Eduard serait, après Liserl, un autre remords pour Albert, du moins est-ce ainsi qu’il est présenté dans le roman. C’est sans doute le cas comme l’attestent ses échanges avec Michele Besso, l’ami de toute une vie :
Il est vraiment désolant que le jeune homme soit obligé de traîner une vie sans l’espoir d’une existence normale depuis que le traitement à l’insuline a définitivement échoué, je ne compte plus sur le secours de la médecine.

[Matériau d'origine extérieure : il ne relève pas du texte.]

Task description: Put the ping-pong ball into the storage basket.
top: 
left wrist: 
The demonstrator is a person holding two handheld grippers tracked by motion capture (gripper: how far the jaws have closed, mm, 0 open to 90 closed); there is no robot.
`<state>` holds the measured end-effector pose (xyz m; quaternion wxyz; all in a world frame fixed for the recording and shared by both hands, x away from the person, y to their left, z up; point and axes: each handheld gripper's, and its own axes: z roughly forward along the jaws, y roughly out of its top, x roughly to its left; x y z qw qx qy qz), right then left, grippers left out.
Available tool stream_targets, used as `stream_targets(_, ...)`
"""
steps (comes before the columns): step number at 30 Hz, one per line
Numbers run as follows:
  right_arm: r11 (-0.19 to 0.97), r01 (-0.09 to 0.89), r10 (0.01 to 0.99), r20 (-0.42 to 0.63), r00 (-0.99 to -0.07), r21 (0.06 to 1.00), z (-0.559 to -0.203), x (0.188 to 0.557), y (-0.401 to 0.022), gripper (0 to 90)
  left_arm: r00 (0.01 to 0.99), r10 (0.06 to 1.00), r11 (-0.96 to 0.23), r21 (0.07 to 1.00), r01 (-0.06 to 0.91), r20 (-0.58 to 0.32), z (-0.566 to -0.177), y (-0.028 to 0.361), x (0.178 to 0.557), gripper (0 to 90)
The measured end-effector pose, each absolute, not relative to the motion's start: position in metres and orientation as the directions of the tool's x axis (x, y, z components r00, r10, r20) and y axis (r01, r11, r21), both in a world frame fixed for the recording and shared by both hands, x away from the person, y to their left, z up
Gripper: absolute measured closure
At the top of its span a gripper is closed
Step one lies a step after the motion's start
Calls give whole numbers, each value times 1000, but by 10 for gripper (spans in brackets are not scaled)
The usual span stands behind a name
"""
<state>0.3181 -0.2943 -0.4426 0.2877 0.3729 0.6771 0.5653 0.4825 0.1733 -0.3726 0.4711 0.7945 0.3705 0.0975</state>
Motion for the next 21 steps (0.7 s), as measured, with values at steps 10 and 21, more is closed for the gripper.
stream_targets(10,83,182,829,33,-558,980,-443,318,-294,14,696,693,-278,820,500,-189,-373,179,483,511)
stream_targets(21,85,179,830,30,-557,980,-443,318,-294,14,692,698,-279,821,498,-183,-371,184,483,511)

D’ailleurs, je ne fais pas grand cas de cette corporation et je trouve qu’à tout prendre, il est préférable ne pas molester la nature. (p. 243)

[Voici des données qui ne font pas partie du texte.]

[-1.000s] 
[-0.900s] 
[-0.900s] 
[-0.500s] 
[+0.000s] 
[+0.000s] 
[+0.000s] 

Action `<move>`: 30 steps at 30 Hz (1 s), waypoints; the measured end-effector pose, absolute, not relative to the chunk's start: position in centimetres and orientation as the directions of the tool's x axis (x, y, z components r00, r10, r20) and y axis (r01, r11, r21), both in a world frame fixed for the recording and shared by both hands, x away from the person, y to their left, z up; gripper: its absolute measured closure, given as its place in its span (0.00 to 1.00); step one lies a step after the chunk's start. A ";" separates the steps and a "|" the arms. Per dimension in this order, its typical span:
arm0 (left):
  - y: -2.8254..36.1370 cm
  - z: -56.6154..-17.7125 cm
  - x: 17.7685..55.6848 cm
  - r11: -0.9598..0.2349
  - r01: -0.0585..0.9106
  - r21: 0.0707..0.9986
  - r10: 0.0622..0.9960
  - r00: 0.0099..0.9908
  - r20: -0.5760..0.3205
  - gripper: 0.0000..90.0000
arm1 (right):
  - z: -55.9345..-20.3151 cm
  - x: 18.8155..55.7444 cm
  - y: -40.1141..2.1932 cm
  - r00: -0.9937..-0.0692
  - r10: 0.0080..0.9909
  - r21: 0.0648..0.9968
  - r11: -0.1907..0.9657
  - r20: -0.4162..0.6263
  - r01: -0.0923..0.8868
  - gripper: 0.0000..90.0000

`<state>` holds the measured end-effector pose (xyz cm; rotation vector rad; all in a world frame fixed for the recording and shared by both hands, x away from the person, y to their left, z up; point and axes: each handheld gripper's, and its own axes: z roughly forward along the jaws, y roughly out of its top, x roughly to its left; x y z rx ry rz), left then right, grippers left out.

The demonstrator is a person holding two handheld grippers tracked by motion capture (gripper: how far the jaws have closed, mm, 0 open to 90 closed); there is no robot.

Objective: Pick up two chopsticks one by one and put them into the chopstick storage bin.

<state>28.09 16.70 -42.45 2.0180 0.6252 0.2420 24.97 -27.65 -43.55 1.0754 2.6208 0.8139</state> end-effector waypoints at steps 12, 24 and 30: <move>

« Le jeune homme »… Albert ne donne même pas le prénom de son fils ! Prudence de la star de la physique au cas où sa lettre tomberait aux mains de journalistes ? Sècheresse de cœur proche de la monstruosité ? Refus de cette paternité qui ne correspond pas à ce qu’il en attendait ?
L’auteur donne de très intéressants éléments biographiques, cite des passages de correspondance bien inclus dans le roman. Par contre il m’a semblé maladroit de « gonfler » les références bibliographiques en les reprenant deux fois, comme le livre de Desanka Trbuhlovic-Gjric, Milena Einstein, une vie, ou celui d’Alexis Schwarzenbach, le Génie dédaigné. Albert Einstein et la Suisse. On ne demande pas à un roman la documentation d’une thèse, alors pourquoi vouloir multiplier les références ?

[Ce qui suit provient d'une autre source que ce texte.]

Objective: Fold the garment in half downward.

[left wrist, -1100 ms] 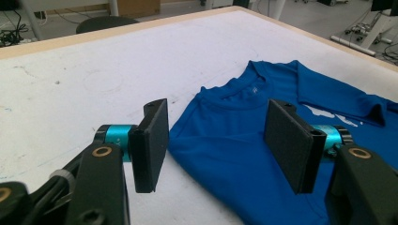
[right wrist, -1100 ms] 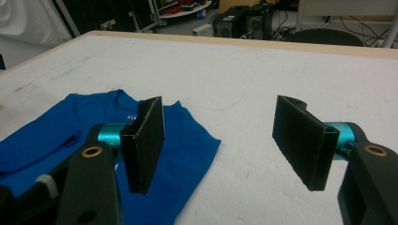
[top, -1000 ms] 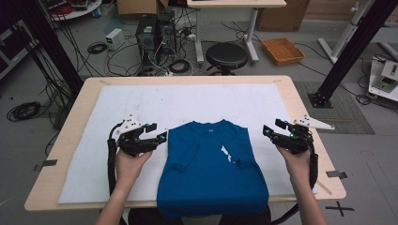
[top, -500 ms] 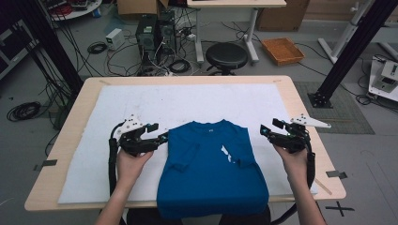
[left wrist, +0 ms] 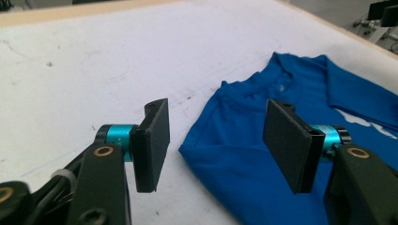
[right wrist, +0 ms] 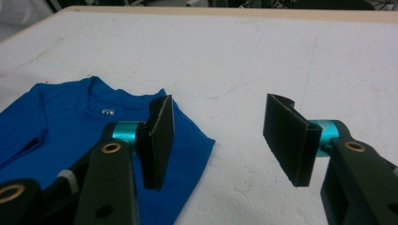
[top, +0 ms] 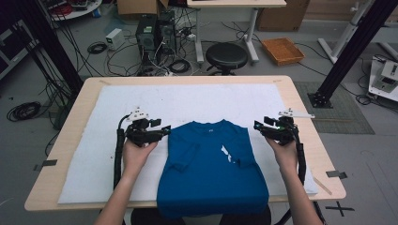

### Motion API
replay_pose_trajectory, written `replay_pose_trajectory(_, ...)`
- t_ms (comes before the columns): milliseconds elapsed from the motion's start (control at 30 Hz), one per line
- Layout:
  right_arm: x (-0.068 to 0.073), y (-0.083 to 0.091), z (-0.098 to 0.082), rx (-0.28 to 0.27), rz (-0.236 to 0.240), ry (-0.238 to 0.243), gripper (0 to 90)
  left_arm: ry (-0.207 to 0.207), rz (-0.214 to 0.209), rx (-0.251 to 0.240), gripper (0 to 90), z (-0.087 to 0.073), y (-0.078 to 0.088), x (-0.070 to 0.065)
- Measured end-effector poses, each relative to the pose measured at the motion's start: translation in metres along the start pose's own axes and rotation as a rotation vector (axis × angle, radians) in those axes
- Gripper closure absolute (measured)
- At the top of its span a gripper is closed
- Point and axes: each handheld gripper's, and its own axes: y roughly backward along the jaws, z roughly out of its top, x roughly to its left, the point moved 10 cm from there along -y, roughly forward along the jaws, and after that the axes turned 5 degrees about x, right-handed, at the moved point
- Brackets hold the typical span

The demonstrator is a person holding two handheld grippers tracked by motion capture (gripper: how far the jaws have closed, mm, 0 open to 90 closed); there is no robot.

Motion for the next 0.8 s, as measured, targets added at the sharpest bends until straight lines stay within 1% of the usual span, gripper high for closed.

Je vous conseille de lire ce roman si vous vous intéressez à Albert Einstein. Il vous semblera sans doute moins grand à la lecture du livre de Laurent Seksik. Pourtant j’émets quelques réserves sur le roman lui-même. Soit on choisit de tout écrire, et dans ce cas cette famille digne des Atrides méritait plusieurs tomes, soit il faut faire un choix et sabrer sauvagement dans la documentation, se concentrer sur l’humain pour aboutir à l’universel.
Eduard nous émeut, il aurait dû nous bouleverser.
Je ne me suis jamais intéressée à la vie « privée » d’Einstein, sauf brièvement lorsque je passais parfois à Princeton bien entendu, il y a un petit minusculet musée au fond d’un magasin!
Mais comme toutes les vies, il en avait une, avec ses secrets, ses mesquineries, ses petites grandeurs et grandes bassesses sans doute. Ce livre, en tout cas, comme tu le dis, change certainement le regard que l’on porte sur lui… mais aussi l’humanise sans doute!
Ce livre ne s’intéresse pas au travail d’Einstein, seulement à l’homme. Livre ambigu où les sentiments mêlés d’admiration et de rejet ne sont pas bien assumés. Reste l’histoire tragique de cet enfant sacrifié. C’est magnifique, tous ces voyages et rencontres que tu as vécus, dans ma vie je n’ai bougé que pour des voyages touristiques et les grandes transhumances, rien de comparable avec la richesse de ton expérience.